→ **What this task involves**: Within the records that follow, restate exactly the lines from the line with "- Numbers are" down to the line with "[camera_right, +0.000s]", including both. Omit the pictures.
Start of Exercise inputs
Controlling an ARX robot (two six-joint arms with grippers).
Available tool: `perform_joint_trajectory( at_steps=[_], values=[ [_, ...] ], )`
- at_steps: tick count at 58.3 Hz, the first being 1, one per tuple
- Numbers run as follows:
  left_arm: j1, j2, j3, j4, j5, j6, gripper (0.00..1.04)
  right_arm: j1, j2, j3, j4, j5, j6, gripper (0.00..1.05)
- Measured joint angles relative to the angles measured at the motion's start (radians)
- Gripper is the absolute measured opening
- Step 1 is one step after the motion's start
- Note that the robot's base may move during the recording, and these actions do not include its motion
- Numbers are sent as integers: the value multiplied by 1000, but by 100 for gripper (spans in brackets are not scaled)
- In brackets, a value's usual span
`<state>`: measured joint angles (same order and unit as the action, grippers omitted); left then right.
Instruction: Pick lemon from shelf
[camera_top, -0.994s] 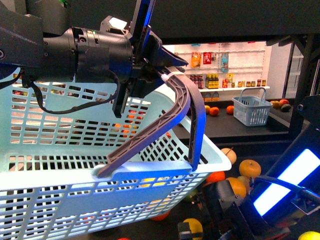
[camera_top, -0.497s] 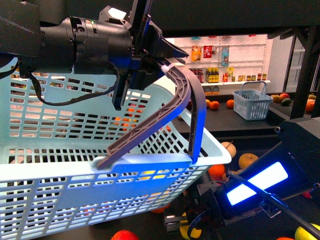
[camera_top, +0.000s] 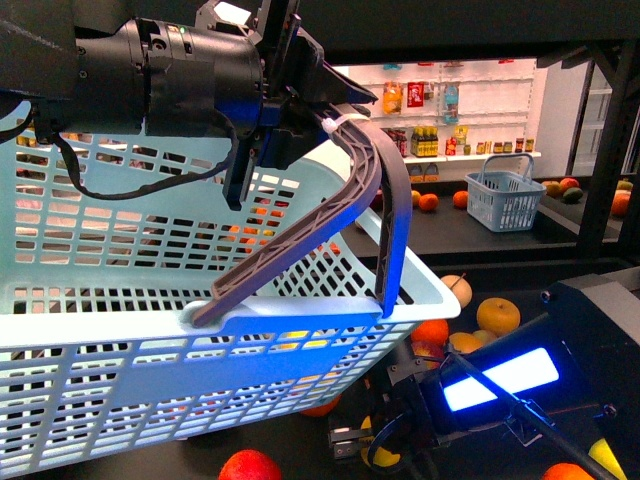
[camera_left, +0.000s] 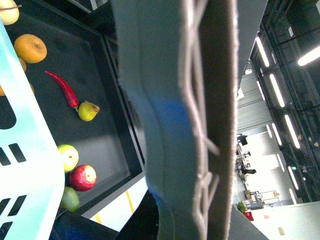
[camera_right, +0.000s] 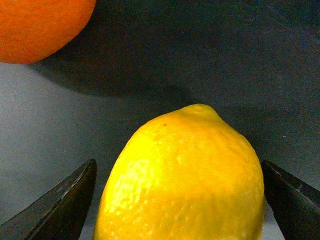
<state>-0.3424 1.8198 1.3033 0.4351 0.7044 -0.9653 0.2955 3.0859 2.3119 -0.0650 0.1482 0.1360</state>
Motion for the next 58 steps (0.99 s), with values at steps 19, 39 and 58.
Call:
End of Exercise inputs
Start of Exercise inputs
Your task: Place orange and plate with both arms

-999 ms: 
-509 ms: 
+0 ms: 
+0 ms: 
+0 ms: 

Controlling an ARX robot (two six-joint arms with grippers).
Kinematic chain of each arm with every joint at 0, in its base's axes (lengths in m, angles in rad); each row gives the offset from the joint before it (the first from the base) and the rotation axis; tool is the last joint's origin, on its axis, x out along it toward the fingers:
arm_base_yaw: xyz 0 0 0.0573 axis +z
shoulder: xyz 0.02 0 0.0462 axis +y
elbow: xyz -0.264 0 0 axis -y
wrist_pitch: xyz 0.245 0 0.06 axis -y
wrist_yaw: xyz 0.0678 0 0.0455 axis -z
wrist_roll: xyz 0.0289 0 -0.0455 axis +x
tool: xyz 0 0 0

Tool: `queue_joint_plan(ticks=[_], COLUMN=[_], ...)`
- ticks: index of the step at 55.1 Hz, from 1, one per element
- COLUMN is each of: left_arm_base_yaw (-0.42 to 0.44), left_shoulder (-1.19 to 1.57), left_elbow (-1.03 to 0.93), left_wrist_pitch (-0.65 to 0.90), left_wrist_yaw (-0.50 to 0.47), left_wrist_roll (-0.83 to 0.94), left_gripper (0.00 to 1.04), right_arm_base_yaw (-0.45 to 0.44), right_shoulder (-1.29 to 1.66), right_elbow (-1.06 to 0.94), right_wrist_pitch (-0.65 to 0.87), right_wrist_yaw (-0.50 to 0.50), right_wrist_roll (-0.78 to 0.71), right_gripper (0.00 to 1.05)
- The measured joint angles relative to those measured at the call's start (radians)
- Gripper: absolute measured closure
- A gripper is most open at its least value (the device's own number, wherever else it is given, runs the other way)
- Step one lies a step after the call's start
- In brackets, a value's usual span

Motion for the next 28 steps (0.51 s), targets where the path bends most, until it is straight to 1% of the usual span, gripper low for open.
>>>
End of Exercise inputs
→ **Result of the task**:
- Numbers are sent as integers: the value multiplied by 1000, but by 100 for gripper (spans in brackets are not scaled)
- In brackets, a value's usual span
`<state>`: measured joint angles (same order and unit as the action, grippers omitted); left then right.
Instruction: Pick lemon from shelf
[camera_top, -0.994s] 
[camera_top, -0.497s] 
[camera_top, +0.000s] 
[camera_left, +0.000s] 
[camera_right, +0.000s] 

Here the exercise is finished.